Tati Bernardi*
Ilustração de logos de Facebook, Whatsapp e Instagram reproduzidas em tela quebrada -
Eu estava com saudade de não gostar das pessoas boas. Obrigada, apagão!
Ficar sete horas sem as redes sociais do Mark Zuckerberg foi tarefa fácil se comparada ao suplício que veio depois: aturar as pessoas atacando de poetas no Instagram.
O apagão veio como um presentinho das deusas para quem precisava se reconectar consigo mesmo enquanto si próprio. Para quem precisava de um sorriso acolhedor no espelho. Para quem havia esquecido de dizer “pai, mãe, irmão, Maria que limpa meu closet: OBRIGADA por tudo”.

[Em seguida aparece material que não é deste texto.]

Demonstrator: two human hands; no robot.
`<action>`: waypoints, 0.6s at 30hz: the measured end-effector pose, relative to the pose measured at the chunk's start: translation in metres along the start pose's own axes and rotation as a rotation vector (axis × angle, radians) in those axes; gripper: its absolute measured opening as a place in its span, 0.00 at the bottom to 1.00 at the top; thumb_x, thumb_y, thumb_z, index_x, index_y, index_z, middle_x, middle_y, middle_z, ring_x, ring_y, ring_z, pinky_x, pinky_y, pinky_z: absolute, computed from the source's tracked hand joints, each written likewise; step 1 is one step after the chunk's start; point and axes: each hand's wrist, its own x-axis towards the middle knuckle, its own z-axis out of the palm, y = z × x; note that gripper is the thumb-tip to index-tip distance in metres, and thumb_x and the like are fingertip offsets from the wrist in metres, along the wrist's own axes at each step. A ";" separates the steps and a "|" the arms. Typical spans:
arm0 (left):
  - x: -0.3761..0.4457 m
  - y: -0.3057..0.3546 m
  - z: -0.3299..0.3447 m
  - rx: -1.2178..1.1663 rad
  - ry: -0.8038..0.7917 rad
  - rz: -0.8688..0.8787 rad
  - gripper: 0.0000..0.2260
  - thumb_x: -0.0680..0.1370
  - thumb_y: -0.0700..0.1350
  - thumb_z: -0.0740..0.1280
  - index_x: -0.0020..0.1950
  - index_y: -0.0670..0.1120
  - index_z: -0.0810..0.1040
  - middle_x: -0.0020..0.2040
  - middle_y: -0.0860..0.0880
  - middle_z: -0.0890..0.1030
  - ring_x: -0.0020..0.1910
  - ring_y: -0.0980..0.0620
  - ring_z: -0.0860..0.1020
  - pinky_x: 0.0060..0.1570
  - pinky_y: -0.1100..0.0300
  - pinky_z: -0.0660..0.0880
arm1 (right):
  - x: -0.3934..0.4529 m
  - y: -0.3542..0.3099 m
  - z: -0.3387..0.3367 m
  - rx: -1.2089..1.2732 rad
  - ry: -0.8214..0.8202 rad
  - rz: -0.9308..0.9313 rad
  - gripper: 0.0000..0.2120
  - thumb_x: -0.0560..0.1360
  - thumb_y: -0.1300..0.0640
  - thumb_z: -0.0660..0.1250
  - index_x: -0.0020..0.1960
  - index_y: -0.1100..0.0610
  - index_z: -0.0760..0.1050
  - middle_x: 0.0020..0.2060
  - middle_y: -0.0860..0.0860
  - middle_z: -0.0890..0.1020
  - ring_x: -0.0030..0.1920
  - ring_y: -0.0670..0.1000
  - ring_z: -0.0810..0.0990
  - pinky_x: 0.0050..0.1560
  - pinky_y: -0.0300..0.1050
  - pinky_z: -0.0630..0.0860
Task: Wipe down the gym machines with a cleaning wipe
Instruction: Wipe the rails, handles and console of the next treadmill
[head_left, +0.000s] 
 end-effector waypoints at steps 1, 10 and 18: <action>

Teve quem olhou no fundo dos olhos de um filho e, através daquele brilho tão puro e sincero, viu a imagem de outro filho. Caramba! Sim! Ela tinha dois filhos e não sabia! Teve quem descobriu o marido trancafiado no lavabo havia 11 anos e até fez sexo. Teve quem levou o cachorro para passear e, ao notar que não diferenciava mais o rabo do focinho do animal, achou por bem tosá-lo. Teve quem tomou um banho longo (imagina o odor dessa pessoa sem banho longo desde que o Zuckerberg ganhou seu primeiro milhão). Teve quem celebrou o que mais importa: o amor, a vida, as pessoas! E tais palavras-nada já seriam intelectualmente ofensivas se viessem diagramadas em dourado num cartãozinho desgraçado de papelaria de bairro. Apenas parem! Me enforquem com o fio do carregador do meu celular, mas não cometam a insanidade de postar besteiras deslumbradas e mal escritas sobre a arte de não precisar postar nada!

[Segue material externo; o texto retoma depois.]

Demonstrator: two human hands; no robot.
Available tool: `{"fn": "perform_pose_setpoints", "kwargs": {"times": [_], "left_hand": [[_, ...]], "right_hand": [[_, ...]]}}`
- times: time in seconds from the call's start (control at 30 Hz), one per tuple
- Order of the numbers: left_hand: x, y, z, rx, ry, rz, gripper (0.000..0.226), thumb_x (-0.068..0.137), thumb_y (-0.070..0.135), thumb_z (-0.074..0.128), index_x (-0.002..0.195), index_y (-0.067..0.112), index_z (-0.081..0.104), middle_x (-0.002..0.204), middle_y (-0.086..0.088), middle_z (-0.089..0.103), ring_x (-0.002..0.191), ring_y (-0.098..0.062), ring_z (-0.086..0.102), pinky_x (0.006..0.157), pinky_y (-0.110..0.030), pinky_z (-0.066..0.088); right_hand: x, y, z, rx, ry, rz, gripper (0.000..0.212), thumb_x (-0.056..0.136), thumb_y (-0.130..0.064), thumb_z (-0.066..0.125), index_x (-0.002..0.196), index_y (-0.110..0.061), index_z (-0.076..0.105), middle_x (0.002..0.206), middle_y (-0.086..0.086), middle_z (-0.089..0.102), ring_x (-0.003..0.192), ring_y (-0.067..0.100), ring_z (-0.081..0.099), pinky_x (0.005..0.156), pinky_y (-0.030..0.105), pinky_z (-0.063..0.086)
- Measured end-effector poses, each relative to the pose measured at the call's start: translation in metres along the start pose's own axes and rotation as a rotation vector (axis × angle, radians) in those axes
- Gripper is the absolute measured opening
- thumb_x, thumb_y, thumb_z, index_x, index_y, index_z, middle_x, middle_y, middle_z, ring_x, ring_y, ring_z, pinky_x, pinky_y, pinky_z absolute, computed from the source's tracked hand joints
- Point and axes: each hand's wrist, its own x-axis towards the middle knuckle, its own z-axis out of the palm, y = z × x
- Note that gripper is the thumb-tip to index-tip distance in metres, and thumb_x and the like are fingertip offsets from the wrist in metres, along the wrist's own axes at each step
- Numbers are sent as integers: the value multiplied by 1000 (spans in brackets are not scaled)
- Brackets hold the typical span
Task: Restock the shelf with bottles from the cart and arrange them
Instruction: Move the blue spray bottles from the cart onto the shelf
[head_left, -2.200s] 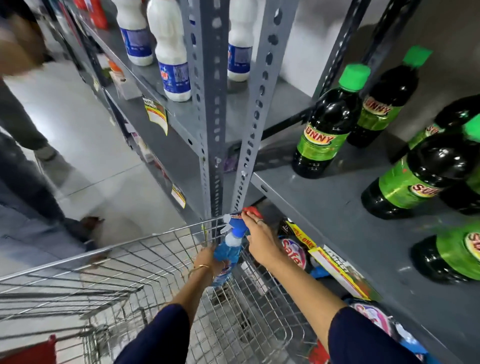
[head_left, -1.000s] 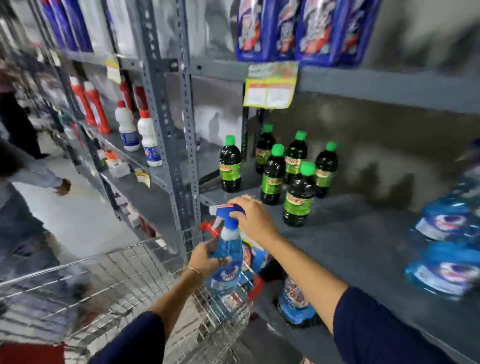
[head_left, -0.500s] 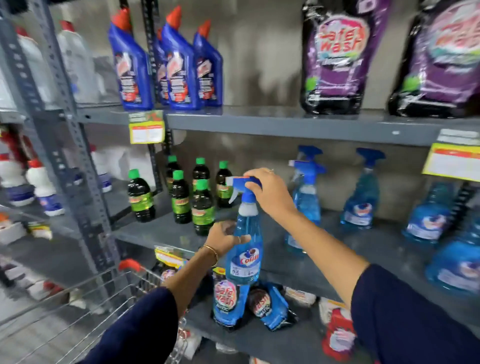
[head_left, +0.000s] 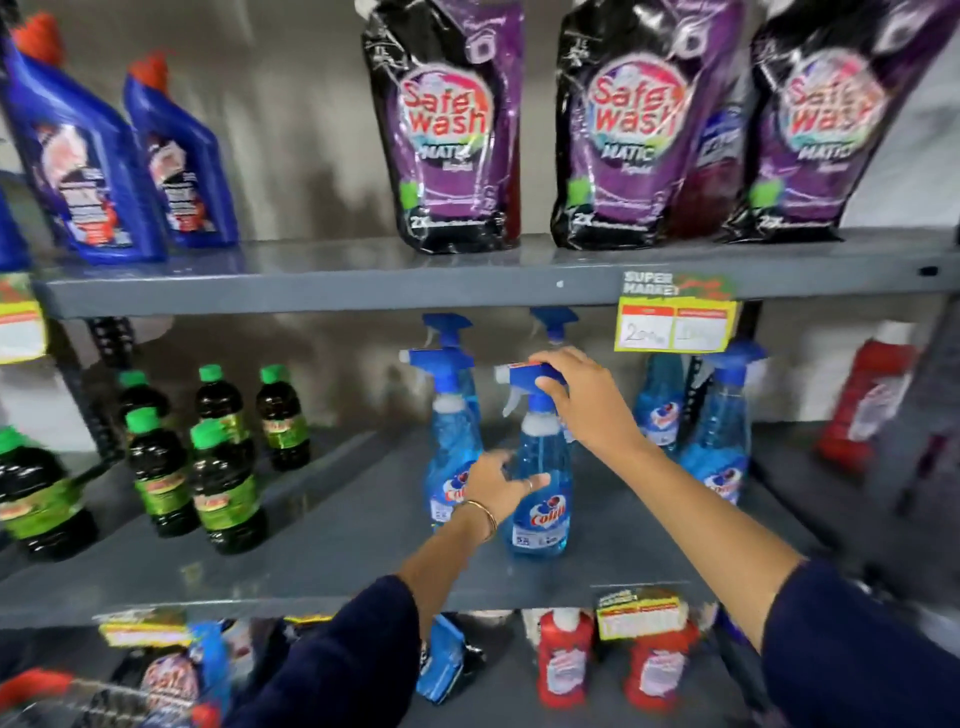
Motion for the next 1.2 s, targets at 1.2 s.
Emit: {"fn": "perform_pose_setpoints", "kwargs": {"times": [1.2], "left_hand": [[44, -14, 50, -40, -22, -24, 35, 92, 14, 48, 127, 10, 50, 130, -11, 57, 110, -16, 54, 98, -24, 40]], "right_hand": [[-62, 126, 50, -115, -101, 551, 62, 92, -10, 49, 145, -14, 17, 152, 12, 29, 136, 30, 34, 105, 41, 37]]}}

Para começar, foi menos de um terço do dia. Se deu tempo de você tatuar “resiliência” na virilha, subir no alto de uma montanha a mil quilômetros da sua casa e gritar “potência & empatia”, e ainda liberar a kundalini em uma ciranda mágica com suas irmãs de menstruação, você é mais fake que o zap da sua tia. Depois, era uma tarde de segunda-feira. Se você foi ao parque rolar na grama feito um croquete maconhado, o problema não é a mente demoníaca do Zuckerberg, mas sim o desemprego do país ou a falta de ambição cravada no seu coração de herdeiro.

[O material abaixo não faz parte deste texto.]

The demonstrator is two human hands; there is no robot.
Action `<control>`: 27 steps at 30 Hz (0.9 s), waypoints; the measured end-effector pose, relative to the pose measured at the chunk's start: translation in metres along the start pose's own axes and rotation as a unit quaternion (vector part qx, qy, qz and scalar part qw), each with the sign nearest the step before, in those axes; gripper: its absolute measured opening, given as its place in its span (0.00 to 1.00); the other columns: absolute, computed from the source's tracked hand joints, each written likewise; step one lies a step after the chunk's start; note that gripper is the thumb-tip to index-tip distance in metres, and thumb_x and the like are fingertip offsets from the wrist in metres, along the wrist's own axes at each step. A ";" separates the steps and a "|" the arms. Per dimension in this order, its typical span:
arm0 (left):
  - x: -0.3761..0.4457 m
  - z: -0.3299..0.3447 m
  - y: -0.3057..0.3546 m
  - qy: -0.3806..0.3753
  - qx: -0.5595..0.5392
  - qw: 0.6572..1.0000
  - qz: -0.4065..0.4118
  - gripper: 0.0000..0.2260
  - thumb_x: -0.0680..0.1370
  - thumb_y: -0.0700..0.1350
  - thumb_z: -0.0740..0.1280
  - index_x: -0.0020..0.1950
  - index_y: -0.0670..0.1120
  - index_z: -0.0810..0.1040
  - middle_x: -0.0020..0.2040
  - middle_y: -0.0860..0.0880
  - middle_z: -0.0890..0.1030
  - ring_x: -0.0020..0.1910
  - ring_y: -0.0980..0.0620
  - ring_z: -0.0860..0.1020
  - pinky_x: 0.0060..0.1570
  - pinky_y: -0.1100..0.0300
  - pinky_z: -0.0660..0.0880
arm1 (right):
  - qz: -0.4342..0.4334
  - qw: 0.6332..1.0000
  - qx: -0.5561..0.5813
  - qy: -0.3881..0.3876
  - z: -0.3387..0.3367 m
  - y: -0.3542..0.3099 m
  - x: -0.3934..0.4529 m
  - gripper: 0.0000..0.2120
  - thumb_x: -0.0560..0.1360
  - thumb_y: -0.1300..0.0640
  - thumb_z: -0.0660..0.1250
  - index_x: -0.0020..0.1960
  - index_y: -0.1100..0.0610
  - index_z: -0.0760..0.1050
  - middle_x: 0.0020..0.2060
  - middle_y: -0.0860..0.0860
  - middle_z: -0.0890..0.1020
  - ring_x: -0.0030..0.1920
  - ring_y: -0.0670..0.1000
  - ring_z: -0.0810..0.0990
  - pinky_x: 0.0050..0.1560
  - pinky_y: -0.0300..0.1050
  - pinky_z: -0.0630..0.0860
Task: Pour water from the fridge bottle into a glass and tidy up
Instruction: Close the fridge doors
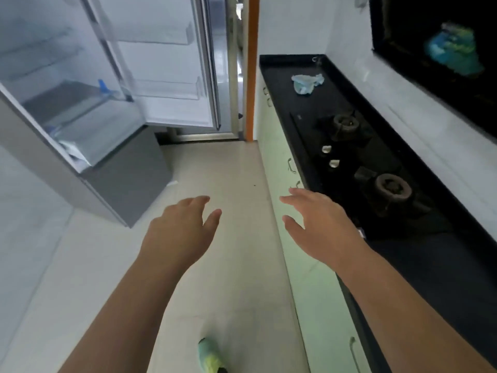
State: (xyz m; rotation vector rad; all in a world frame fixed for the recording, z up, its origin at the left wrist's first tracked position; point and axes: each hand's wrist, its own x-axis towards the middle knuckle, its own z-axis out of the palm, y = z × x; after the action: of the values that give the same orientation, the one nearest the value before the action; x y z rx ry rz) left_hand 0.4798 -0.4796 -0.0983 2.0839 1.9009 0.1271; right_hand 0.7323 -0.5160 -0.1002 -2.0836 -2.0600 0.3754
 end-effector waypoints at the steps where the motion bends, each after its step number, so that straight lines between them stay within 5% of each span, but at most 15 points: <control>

Eu tenho uma aflição danada quando leio que o sujeito aproveitou o apagão para “pegar num livro” ou para perceber que flores haviam nascido na árvore em frente de casa. Imagina o tipo de livro que foi pego por essa pessoa que não pegava num livro desde que o Orkut era um “Bad, bad server. No donut for you”. Imagine a decoração do apê desse anjo que escreve “quantos ipês amarelos você não vê por que está ocupado demais pra ser feliz?”. Quem arrisca esse tipo de encantamento virtual certamente se aventura num piso frio brilhoso e ostenta uma estante de mármore com vidro.
Olha, eu estava com saudade de não gostar das pessoas boas. Obrigada, apagão! Já são infinitos meses odiando negacionistas e bolsonaristas e sem agenda para ficar enojada com coisas pequenas e banais. Pois as sete horas sem WhatsApp e Instagram me trouxeram, a posteriori, esse deleite! E que falta meu estômago sentia de revirar diante do amigo trouxa, do boçal do bem, do sem talento emocionado. Eu andava nostálgica do babaca queridão, dos queridos e péssimos artistas da própria existência.
*Escritora e roteirista de cinema e televisão, autora de “Depois a Louca Sou Eu”.